The brief is the anchor. When ideation drifts or a feature is questioned, the brief is what the designer returns to.

Design criteria

Design criteria are the measurable conditions a successful response must satisfy. Each criterion should answer a need from the explore phase, and each should be written so you can test whether a design meets it. The discipline is to make criteria specific and measurable rather than vague:

  • Weak: "must be easy to use."
  • Strong: "must be operable with one hand by a user with reduced grip strength."

A useful test is to ask whether two people judging the same prototype would reach the same verdict against the criterion. If the criterion is measurable, they would; if it is vague, they would not.

Turning needs into criteria

The conversion is direct: every analysed need becomes one or more criteria.

  1. Take an evidenced need from the analysis (for example, the user needs to stabilise food with one hand).
  2. Restate it as a condition the design must meet (the design must hold food steady without a second hand).
  3. Make it measurable (food must remain secure under normal cutting force, tested by the user completing a chopping task unaided).

Doing this for every priority need produces a criteria set that covers the real problem and nothing irrelevant.

How criteria steer develop

In the develop phase the criteria do two jobs. They guide ideation - you generate ideas aimed at the conditions that matter - and they drive convergence, because a criteria matrix scores each concept against the criteria to select the strongest. Without criteria, selection collapses into picking the idea you like best, which is indefensible to a marker.

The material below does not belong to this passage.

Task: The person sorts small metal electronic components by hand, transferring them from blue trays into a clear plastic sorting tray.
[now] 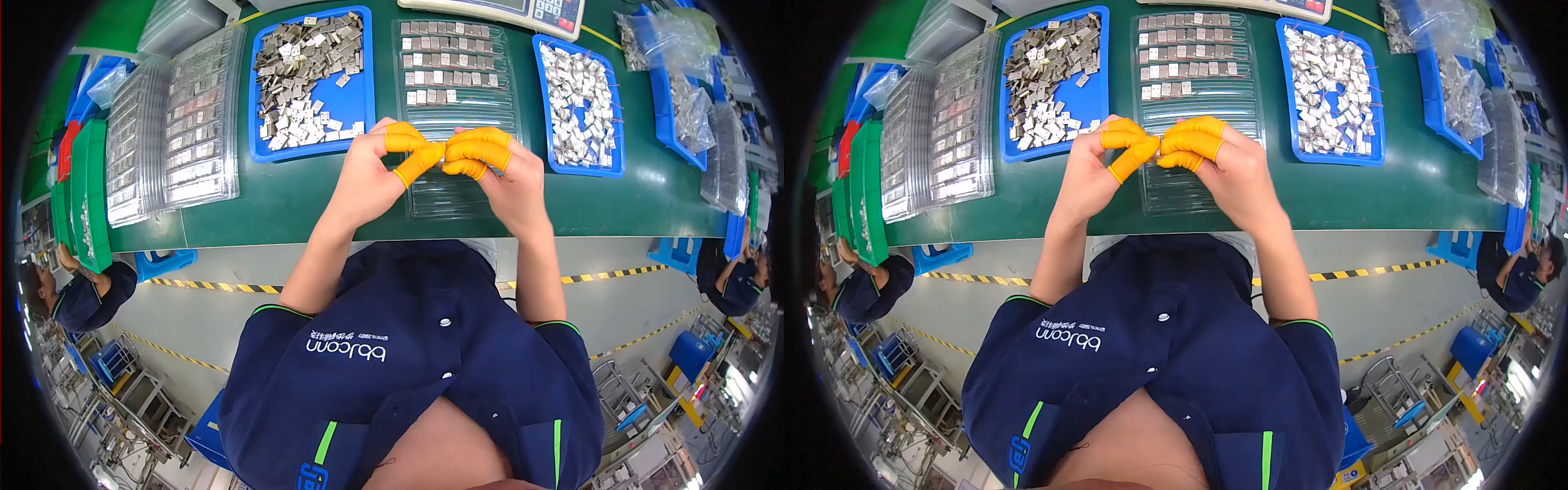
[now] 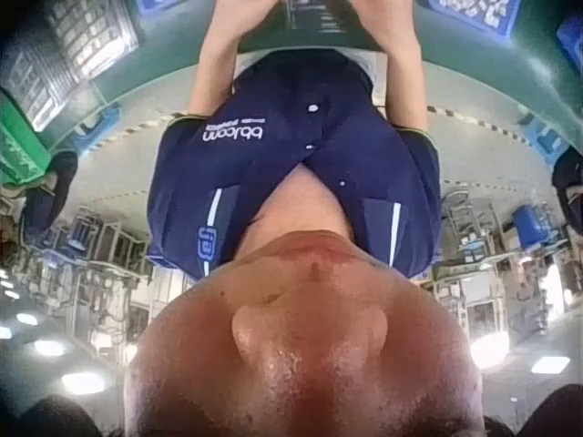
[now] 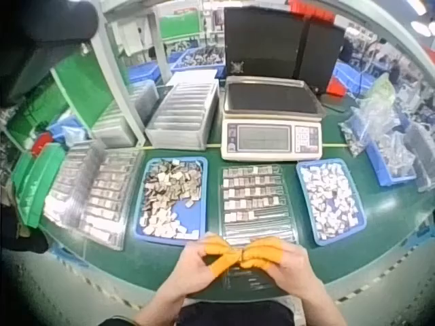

How criteria become the evaluation standard

In the resolve phase the same criteria become the standard for evaluation and justification. You judge the resolved proposal criterion by criterion, with evidence, and justify how each is met. Because the criteria came from evidenced needs, meeting them is the same as meeting the user's needs - which is the whole point of human-centred design.

Constraints versus criteria

Constraints are fixed limits the design must not breach (a maximum cost, a safety standard). Criteria are conditions of success the design should meet as well as possible. Both belong in the brief and criteria set, but they play different roles - a constraint is pass or fail, a criterion is a measure of quality.